THE PROBLEM:
Lines holding the word "document" are the ones to copy from the data below.

____ GIVEN RECORDS

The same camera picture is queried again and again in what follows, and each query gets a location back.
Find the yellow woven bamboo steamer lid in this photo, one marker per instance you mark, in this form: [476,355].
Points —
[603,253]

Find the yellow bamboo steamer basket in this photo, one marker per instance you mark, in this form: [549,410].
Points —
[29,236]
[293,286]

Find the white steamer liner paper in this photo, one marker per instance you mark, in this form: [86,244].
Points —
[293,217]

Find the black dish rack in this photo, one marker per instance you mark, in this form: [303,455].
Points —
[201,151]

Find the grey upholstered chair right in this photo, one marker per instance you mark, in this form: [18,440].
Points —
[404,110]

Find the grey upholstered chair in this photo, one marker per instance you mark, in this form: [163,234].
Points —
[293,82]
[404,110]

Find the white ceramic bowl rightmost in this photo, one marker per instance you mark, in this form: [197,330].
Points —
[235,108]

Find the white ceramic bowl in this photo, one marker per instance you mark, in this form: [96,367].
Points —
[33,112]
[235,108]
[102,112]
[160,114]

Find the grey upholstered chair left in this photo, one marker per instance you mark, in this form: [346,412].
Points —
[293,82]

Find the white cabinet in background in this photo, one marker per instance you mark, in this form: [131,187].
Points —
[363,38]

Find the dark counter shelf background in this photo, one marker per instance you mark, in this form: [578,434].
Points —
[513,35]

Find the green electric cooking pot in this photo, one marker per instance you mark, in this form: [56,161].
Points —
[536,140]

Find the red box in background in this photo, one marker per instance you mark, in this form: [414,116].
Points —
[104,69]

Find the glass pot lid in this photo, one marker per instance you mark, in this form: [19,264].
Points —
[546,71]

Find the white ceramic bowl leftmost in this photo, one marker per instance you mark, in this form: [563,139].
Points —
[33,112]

________
____ GIVEN RECORDS

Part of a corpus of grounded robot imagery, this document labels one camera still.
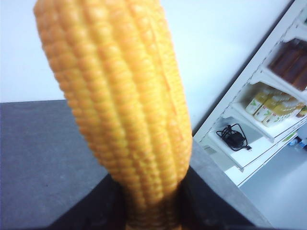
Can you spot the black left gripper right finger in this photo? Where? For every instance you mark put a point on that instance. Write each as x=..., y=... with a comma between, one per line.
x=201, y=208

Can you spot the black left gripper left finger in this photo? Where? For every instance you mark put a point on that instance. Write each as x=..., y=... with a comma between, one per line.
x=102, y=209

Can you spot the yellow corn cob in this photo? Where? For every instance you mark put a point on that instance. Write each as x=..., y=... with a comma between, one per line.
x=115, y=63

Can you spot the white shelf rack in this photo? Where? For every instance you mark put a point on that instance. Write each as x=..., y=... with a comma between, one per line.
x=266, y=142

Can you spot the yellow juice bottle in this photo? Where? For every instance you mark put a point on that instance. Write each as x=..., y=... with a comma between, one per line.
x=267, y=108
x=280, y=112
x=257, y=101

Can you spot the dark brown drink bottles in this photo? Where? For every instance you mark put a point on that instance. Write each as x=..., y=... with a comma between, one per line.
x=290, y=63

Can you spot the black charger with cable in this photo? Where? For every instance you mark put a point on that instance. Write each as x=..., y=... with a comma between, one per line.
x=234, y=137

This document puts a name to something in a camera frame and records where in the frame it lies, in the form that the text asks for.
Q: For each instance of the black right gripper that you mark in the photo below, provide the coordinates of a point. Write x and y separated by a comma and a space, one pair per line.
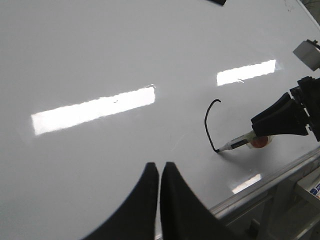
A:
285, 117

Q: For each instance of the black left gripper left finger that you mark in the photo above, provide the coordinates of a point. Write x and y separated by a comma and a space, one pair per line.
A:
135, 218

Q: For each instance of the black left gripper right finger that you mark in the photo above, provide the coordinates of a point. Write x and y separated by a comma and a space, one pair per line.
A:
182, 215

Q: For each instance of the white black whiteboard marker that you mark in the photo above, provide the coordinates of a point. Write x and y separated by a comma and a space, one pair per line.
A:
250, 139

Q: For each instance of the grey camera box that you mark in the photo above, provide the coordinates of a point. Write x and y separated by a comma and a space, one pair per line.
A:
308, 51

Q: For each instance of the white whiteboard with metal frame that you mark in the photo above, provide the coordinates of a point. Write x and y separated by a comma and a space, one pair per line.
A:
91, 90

________

SOLVED PROBLEM:
Part of a corpus of grounded robot imagery, this document labels one camera still.
This document puts a name to something in a camera frame and records where in the frame it lies, in the form that the text asks for.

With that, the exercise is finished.